**ENTRIES PROVIDED**.
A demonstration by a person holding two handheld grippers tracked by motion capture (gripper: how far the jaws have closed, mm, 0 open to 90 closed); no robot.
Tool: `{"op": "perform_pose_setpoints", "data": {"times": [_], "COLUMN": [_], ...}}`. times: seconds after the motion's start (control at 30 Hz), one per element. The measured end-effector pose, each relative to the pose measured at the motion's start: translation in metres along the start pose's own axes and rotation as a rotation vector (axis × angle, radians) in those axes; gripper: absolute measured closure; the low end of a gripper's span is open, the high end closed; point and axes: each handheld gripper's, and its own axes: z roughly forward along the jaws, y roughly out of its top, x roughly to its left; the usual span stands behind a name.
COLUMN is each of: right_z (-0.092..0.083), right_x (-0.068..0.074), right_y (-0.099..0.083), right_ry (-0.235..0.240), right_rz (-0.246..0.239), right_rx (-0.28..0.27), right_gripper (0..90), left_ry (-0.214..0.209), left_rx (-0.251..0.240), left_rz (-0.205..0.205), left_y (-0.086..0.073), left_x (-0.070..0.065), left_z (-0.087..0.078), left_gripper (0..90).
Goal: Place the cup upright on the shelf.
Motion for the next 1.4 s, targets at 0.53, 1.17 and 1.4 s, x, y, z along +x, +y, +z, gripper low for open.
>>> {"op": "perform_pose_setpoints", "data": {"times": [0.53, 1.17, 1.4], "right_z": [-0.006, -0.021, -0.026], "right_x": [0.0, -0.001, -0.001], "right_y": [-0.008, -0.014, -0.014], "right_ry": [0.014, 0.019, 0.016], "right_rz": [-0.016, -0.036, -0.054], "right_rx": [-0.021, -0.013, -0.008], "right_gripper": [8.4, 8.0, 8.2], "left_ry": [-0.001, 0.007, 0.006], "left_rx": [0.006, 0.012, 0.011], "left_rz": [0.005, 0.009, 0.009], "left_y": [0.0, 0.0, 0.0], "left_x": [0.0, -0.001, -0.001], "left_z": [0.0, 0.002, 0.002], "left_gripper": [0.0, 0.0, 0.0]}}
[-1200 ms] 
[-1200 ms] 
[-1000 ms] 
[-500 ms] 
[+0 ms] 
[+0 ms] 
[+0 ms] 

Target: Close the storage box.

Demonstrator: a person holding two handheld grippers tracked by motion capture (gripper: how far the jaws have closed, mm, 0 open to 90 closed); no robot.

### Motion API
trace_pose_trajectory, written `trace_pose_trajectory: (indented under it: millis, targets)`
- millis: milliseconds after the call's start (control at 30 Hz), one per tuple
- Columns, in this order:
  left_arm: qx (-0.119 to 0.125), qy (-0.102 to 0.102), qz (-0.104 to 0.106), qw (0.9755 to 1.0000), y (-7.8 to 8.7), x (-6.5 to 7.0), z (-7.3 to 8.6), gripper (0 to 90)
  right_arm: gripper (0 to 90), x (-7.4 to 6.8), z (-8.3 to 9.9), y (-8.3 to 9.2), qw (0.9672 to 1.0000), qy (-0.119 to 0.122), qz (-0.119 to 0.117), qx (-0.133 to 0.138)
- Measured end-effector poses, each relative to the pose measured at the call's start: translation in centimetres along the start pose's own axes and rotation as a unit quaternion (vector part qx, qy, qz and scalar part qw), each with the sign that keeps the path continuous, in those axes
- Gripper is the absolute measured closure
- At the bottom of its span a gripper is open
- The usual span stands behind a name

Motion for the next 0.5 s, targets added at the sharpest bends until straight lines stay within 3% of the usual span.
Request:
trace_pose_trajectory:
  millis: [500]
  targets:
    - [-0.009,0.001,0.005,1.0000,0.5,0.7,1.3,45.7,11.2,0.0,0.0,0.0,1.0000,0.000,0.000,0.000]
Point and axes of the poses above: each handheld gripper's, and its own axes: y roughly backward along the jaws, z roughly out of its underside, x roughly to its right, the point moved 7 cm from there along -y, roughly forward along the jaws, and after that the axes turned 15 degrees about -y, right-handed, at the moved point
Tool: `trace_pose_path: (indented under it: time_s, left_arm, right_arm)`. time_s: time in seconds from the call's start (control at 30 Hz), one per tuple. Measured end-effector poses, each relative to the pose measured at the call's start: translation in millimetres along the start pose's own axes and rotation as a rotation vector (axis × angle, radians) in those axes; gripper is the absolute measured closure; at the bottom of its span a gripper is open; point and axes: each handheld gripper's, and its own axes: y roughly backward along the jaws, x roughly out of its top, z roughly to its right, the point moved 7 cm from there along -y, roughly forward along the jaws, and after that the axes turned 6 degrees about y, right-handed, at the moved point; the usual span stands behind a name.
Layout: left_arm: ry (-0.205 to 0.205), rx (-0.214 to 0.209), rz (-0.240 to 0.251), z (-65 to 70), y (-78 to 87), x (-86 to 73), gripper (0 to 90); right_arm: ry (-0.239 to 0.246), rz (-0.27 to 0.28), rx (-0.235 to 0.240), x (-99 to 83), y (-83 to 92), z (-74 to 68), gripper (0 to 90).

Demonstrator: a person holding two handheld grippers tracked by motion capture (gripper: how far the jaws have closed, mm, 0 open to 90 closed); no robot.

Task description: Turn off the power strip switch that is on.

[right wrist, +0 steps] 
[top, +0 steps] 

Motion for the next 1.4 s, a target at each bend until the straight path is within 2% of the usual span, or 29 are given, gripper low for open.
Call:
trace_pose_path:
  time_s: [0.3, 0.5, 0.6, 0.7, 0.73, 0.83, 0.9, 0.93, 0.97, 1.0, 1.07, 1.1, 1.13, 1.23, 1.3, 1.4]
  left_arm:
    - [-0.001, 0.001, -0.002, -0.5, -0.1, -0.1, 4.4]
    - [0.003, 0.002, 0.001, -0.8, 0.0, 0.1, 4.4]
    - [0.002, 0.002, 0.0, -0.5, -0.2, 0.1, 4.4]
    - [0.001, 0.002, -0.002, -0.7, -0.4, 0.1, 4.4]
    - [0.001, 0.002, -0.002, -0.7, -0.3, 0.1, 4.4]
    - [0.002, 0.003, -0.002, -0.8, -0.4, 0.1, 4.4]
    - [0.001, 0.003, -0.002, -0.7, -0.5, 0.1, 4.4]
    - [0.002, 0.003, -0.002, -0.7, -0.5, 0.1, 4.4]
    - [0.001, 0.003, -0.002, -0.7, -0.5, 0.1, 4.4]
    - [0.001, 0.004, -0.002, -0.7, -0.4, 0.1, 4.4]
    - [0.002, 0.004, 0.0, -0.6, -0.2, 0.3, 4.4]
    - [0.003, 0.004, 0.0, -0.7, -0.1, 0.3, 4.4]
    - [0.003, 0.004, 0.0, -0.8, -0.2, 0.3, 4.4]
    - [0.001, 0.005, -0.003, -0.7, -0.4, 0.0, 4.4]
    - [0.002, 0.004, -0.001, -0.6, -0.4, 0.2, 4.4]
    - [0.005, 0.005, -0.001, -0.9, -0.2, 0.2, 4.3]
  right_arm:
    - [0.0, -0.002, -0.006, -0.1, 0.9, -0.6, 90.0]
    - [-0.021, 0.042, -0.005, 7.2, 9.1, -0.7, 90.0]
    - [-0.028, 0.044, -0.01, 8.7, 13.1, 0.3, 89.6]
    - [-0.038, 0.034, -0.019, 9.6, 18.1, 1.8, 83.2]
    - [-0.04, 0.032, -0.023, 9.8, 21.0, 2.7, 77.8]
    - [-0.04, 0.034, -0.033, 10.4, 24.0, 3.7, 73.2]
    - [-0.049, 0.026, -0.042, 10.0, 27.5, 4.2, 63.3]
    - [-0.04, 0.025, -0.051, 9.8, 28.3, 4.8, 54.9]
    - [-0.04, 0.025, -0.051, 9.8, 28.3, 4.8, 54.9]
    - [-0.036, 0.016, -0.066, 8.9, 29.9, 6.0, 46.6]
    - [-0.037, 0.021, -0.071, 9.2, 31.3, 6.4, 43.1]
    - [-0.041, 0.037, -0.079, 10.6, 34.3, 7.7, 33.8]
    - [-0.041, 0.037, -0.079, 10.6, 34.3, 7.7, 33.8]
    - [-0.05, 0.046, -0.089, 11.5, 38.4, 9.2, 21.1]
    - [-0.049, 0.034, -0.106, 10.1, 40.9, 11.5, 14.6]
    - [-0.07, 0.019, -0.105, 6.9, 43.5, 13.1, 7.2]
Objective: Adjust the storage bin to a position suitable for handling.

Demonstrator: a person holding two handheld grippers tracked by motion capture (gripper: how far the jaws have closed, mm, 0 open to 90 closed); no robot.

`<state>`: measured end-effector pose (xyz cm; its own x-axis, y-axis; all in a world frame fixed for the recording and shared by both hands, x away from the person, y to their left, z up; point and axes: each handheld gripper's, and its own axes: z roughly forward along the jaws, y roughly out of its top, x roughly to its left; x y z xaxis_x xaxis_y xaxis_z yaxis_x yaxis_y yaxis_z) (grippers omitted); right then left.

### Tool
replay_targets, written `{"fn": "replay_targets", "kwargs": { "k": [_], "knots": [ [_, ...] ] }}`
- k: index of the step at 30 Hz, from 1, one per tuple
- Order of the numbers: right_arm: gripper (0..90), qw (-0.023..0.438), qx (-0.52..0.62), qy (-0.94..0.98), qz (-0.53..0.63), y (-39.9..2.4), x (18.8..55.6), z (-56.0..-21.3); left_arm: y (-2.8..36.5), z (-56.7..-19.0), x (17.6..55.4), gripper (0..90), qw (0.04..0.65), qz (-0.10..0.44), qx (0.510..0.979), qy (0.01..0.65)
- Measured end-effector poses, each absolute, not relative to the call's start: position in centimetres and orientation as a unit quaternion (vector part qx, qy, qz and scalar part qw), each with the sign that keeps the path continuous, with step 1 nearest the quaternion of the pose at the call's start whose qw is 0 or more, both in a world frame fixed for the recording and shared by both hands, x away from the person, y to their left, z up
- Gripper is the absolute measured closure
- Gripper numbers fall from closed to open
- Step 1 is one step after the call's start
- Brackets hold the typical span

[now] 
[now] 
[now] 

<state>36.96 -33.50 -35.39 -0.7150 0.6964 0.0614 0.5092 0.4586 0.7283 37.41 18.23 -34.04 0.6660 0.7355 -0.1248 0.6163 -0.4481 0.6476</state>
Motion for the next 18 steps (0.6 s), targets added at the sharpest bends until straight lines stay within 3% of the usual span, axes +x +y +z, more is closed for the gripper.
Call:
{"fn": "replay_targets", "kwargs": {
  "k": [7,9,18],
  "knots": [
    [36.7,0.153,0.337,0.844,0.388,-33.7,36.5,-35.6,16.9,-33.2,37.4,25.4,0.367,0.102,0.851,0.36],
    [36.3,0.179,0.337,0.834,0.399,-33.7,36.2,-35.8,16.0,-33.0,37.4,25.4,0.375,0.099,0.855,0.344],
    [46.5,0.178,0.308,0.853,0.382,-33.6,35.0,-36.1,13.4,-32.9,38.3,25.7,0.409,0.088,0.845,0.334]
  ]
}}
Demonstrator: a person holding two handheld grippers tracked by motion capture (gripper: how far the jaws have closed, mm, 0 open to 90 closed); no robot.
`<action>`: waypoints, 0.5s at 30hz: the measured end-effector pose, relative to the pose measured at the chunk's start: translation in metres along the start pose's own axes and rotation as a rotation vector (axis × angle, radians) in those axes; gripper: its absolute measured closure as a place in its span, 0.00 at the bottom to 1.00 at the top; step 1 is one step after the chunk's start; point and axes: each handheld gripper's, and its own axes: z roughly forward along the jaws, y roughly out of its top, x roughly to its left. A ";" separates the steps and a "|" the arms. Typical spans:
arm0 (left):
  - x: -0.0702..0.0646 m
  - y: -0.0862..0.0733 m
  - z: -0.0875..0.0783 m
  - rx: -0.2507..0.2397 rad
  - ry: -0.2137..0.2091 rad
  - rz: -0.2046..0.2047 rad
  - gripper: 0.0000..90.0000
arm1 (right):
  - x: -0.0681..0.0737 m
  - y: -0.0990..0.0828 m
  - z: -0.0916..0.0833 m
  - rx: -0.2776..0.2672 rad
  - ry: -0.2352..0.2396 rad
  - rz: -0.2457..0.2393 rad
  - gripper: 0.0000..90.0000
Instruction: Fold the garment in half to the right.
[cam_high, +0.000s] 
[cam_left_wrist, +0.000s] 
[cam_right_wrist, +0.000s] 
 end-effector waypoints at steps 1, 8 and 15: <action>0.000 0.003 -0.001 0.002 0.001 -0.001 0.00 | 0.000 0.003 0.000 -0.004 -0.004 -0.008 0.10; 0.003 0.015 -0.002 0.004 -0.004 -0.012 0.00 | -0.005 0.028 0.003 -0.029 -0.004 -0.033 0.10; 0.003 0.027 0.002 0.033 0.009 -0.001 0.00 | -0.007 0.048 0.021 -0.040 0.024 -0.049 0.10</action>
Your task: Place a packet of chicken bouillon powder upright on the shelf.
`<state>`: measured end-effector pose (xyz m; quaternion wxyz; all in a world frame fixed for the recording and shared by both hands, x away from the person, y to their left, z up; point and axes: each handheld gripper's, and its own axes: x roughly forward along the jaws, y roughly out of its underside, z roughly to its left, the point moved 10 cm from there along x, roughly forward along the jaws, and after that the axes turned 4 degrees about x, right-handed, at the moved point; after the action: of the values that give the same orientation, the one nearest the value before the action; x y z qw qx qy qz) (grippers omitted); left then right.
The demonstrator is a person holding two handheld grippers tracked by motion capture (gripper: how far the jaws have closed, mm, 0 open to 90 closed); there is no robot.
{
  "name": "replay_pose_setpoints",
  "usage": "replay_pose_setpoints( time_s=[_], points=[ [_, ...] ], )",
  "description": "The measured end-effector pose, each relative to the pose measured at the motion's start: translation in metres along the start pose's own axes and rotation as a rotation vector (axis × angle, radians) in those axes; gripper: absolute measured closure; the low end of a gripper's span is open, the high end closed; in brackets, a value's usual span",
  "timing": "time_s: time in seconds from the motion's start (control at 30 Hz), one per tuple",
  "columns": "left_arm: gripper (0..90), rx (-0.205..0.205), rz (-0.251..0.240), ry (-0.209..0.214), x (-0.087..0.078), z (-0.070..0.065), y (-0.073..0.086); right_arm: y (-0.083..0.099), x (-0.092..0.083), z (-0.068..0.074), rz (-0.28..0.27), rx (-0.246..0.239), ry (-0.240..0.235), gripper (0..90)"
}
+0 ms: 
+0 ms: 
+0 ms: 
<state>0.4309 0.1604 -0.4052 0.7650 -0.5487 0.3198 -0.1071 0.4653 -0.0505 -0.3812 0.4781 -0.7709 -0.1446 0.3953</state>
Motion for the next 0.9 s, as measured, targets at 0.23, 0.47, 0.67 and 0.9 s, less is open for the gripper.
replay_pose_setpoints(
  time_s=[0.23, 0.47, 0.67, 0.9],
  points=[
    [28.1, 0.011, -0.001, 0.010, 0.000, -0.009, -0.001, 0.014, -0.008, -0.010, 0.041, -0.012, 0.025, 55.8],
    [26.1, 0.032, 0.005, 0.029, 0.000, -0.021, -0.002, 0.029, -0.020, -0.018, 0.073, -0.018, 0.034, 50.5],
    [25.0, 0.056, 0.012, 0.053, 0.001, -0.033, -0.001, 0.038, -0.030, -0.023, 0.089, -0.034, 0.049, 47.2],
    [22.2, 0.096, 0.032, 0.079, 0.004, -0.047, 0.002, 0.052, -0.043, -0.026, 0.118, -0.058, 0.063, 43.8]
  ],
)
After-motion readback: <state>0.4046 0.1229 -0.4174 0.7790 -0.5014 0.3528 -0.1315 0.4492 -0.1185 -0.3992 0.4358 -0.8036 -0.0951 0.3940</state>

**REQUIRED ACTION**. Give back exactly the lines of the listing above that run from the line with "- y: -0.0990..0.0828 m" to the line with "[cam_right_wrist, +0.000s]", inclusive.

**RESULT OF THIS TASK**.
  - y: -0.0990..0.0828 m
  - z: -0.0916..0.0833 m
  - rx: -0.2776..0.2672 rad
  - ry: -0.2352..0.2396 rad
  - rz: -0.2457..0.2393 rad
  - gripper: 0.0000..90.0000
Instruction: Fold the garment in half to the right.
[cam_high, +0.000s] 
[cam_left_wrist, +0.000s] 
[cam_right_wrist, +0.000s] 

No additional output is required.